:: YOUR GOAL ::
From the first line of the data below through the line holding "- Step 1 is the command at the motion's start", output each line exactly and leave the pictures out.

:: DATA ::
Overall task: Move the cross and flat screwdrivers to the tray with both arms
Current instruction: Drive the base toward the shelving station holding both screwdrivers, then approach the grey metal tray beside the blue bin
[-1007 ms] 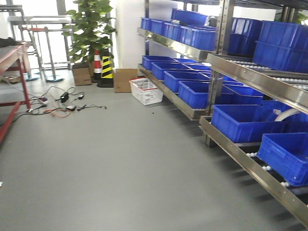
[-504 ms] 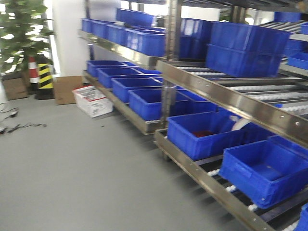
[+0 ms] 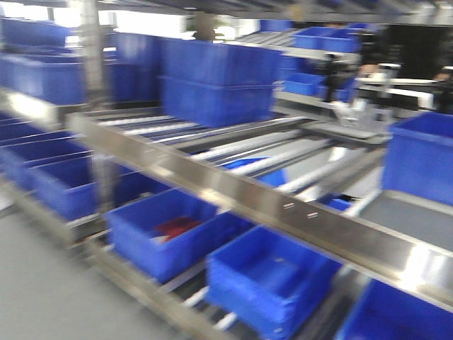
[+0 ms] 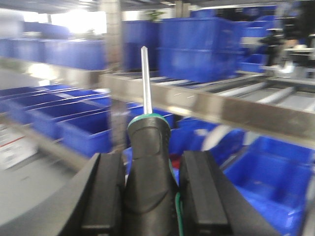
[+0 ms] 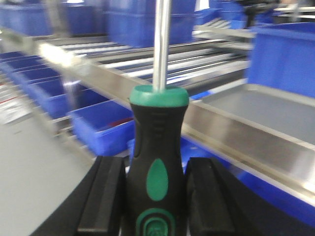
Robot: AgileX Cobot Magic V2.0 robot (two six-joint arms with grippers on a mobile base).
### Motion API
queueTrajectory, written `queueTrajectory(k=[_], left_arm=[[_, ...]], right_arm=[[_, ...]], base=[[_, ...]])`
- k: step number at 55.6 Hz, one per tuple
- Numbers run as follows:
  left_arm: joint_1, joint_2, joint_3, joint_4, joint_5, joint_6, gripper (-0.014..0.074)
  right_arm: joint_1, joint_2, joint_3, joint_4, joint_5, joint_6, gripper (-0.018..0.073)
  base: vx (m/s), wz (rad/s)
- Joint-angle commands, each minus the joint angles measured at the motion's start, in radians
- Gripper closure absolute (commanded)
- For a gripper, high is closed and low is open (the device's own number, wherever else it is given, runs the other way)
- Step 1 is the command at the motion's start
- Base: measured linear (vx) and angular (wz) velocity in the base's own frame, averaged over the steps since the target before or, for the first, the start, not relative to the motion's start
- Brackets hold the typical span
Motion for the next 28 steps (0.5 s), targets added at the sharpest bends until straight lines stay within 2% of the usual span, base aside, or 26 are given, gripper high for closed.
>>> queueTrajectory(k=[1, 28], left_arm=[[-0.005, 0.009, -0.029, -0.007, -0.103, 0.0, 0.0594], [-0.005, 0.009, -0.029, -0.006, -0.103, 0.0, 0.0594]], right_arm=[[-0.005, 0.019, -0.029, -0.011, -0.096, -0.003, 0.0567], [-0.005, 0.019, -0.029, -0.011, -0.096, -0.003, 0.0567]], base=[[0.48, -0.78], [0.42, -0.77]])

:: RESPONSE BOX ::
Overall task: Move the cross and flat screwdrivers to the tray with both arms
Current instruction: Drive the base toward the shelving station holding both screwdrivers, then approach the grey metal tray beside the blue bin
[-1007 ms] 
[-504 ms] 
[+0 ms] 
[+0 ms] 
[+0 ms] 
Robot: AgileX Cobot Magic V2.0 robot (two six-joint arms with grippers on a mobile base).
### Motion API
queueTrajectory, written `queueTrajectory(k=[_], left_arm=[[_, ...]], right_arm=[[_, ...]], base=[[_, ...]])`
- k: step number at 55.6 Hz, one per tuple
- Numbers run as follows:
  left_arm: joint_1, joint_2, joint_3, joint_4, joint_5, joint_6, gripper (-0.014..0.074)
  right_arm: joint_1, joint_2, joint_3, joint_4, joint_5, joint_6, gripper (-0.018..0.073)
  base: vx (m/s), wz (rad/s)
- Joint-angle commands, each minus the joint angles measured at the motion's start, in radians
- Gripper closure absolute (commanded)
- For a gripper, high is closed and low is open (the device's own number, wherever else it is given, runs the other way)
- Step 1 is the command at the motion's start

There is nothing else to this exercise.